Task description: From the listing below, output only the lines starting at the line that has "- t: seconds" and ending at the line that has "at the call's", exactly as they appear, ends included.

-- Opening Marker --

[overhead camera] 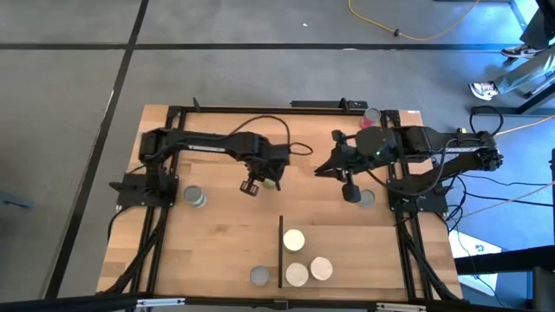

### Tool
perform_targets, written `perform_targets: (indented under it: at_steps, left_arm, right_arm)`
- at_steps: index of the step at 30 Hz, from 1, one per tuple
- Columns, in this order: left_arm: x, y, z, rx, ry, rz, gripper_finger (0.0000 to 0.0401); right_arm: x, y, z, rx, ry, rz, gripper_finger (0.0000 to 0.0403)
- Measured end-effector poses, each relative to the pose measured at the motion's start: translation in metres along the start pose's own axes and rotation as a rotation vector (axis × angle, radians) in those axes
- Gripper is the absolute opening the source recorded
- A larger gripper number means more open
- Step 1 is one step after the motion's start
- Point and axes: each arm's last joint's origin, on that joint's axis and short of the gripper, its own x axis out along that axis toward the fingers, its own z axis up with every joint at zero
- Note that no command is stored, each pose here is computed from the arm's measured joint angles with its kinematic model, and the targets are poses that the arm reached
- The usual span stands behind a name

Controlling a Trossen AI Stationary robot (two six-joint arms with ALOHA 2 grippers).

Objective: Pick and place cans onto a shelf
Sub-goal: Put the canned orange on the shelf

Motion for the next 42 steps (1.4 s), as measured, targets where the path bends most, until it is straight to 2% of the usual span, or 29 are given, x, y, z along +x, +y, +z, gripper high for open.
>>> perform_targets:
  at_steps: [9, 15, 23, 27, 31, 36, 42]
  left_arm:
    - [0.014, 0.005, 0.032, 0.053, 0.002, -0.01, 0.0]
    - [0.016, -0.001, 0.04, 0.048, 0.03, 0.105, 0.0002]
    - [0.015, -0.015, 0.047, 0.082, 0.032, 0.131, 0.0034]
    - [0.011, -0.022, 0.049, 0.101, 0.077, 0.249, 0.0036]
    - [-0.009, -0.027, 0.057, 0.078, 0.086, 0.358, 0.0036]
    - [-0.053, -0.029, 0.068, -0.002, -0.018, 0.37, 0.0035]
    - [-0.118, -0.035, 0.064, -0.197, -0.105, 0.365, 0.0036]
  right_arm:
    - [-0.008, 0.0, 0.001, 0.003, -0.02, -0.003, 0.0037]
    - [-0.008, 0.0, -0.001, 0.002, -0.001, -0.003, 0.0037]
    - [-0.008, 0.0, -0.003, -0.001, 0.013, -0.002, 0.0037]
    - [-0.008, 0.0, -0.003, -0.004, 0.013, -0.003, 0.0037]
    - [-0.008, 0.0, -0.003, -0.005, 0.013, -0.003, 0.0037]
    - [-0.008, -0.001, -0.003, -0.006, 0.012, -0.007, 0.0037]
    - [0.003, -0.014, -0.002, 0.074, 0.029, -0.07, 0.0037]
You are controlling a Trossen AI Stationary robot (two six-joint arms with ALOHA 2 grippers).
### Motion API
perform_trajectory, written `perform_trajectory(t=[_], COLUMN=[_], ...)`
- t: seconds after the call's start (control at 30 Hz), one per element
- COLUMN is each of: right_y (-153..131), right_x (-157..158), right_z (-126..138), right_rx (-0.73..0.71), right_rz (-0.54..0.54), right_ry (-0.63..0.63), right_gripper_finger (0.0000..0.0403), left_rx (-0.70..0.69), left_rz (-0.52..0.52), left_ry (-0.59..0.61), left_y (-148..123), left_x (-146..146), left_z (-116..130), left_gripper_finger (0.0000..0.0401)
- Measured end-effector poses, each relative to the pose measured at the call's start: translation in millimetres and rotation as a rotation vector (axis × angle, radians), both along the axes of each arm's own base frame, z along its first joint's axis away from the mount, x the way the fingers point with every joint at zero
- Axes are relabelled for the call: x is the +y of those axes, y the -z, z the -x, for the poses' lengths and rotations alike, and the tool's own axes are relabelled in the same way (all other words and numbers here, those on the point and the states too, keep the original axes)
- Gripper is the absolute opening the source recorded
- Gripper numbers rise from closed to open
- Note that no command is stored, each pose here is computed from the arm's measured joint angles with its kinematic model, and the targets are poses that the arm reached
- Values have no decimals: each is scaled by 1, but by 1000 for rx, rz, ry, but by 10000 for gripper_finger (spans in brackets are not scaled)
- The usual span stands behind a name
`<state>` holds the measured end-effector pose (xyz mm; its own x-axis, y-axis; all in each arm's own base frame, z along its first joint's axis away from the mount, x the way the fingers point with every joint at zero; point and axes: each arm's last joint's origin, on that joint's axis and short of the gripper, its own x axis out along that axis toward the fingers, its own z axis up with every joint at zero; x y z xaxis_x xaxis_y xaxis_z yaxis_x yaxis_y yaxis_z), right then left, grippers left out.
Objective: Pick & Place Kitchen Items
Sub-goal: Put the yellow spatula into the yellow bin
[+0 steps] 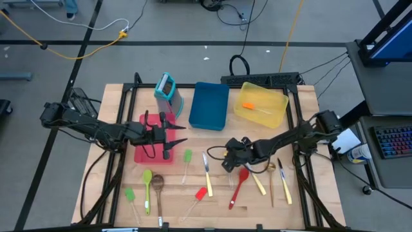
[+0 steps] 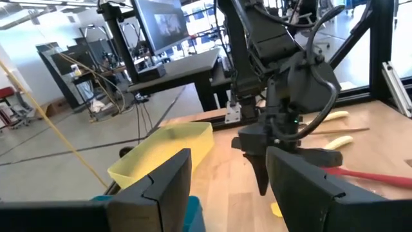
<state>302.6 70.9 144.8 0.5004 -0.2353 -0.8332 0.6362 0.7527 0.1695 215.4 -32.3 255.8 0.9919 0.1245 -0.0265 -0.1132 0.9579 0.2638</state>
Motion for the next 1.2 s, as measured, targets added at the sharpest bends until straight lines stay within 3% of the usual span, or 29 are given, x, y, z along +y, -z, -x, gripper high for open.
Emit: perform_trajectory(t=[0.37, 0.53, 1.07, 1.2], right_y=[25, 32, 42, 42], right_x=[3, 7, 14, 16], right_z=[-6, -10, 6, 7], right_rx=[18, 8, 133, 140], right_rz=[-47, -40, -45, -38], right_ry=[101, 81, 38, 13], right_gripper_finger=[215, 208, 13, 7], left_rx=[32, 39, 43, 42], left_rz=[-17, -27, -68, -68], left_ry=[0, 1, 3, 3], left_y=[3, 4, 3, 3], left_x=[0, 0, 0, 0], left_z=[0, 0, 0, 0], left_gripper_finger=[207, 207, 207, 207])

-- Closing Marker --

Written solution:
- t: seconds after the call's start (control at 30 Hz), one per element
- COLUMN is each of: right_y (-153..131), right_x (-157..158), right_z (-126..138), right_rx (-0.73..0.71), right_rz (-0.54..0.54), right_ry (-0.63..0.63), right_gripper_finger (0.0000..0.0403), left_rx (-0.70..0.69), left_rz (-0.52..0.52), left_ry (-0.59..0.61), left_y (-148..123), left_x (-146..146), left_z (-116..130), left_gripper_finger (0.0000..0.0401)
- Measured end-effector poses, each relative to the pose measured at the call's start: translation in millimetres and rotation as a rotation vector (axis × angle, radians), both along the axes of each arm's own base frame, z along its first joint's axis away from the mount, x the way the fingers point with every joint at zero

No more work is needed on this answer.